Per questo, sbaglia profondamente anche chi pensa che la nostra sia una generazione apolitica: di sicuro, fatica a militare in questi partiti ma la piazza di sabato dimostra che, dovunque ci siano dei luoghi di discussione e di confronto aperto, partecipiamo eccome, che si tratti della CGIL, dell’A.N.P.I. o delle splendide iniziative di Libera, di Articolo 21 o delle altre mille associazioni sorte in questi anni intorno a specifici temi e capaci di fare rete, fino a trasformarsi in veri e propri soggetti politici.

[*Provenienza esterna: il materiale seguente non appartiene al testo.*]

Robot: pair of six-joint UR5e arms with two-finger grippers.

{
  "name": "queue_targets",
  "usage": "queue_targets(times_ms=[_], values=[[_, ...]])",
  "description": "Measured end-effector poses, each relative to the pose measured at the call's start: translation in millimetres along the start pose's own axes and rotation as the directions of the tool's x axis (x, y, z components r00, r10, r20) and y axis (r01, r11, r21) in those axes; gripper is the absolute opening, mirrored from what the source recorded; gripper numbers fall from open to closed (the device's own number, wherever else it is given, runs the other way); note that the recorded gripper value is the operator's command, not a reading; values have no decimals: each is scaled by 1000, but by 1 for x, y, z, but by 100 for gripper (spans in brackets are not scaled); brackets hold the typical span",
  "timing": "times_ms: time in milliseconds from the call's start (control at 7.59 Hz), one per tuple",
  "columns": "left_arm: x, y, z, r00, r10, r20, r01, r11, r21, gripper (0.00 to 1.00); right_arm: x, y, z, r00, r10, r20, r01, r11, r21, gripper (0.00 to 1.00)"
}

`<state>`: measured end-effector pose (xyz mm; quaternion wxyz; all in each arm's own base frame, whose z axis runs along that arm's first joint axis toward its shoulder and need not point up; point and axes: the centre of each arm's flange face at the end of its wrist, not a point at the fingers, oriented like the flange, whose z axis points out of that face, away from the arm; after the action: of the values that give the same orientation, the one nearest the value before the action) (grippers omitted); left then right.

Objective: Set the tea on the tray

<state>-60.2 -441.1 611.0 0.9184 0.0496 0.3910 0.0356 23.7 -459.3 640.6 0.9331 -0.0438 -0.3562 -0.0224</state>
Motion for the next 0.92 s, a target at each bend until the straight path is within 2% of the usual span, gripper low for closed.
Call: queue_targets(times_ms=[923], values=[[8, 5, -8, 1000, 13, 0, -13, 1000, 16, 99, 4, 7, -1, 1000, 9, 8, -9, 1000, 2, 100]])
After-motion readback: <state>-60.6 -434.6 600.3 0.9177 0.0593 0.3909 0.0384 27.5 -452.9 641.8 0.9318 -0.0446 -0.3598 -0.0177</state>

Non ha capito nemmeno il nostro bisogno di politica, lui che di fatto continua a negarne l’importanza e a ridurre tutto a uno scherzo o a una battuta, ma di una cosa siamo sicuri che stia cominciando a rendersi conto. Se la nostra generazione avrà il coraggio di non fermarsi, di non lasciarsi irretire dalle ultime, furenti sparate di un uomo ormai a corto di argomenti, la politica italiana avrà, forse, l’ultima occasione di riscattarsi, senza rottamazioni e senza insultare né offendere nessuno ma, anzi, recuperando il valore della memoria e del patto fra generazioni diverse.

In quella piazza, sabato, migliaia e migliaia di giovani hanno preso coscienza di non essere più spettatori di una narrazione altrui ma di poter costituire il centro di un progetto che guarda davvero ai prossimi trent’anni. Adesso sta a noi farne buon uso.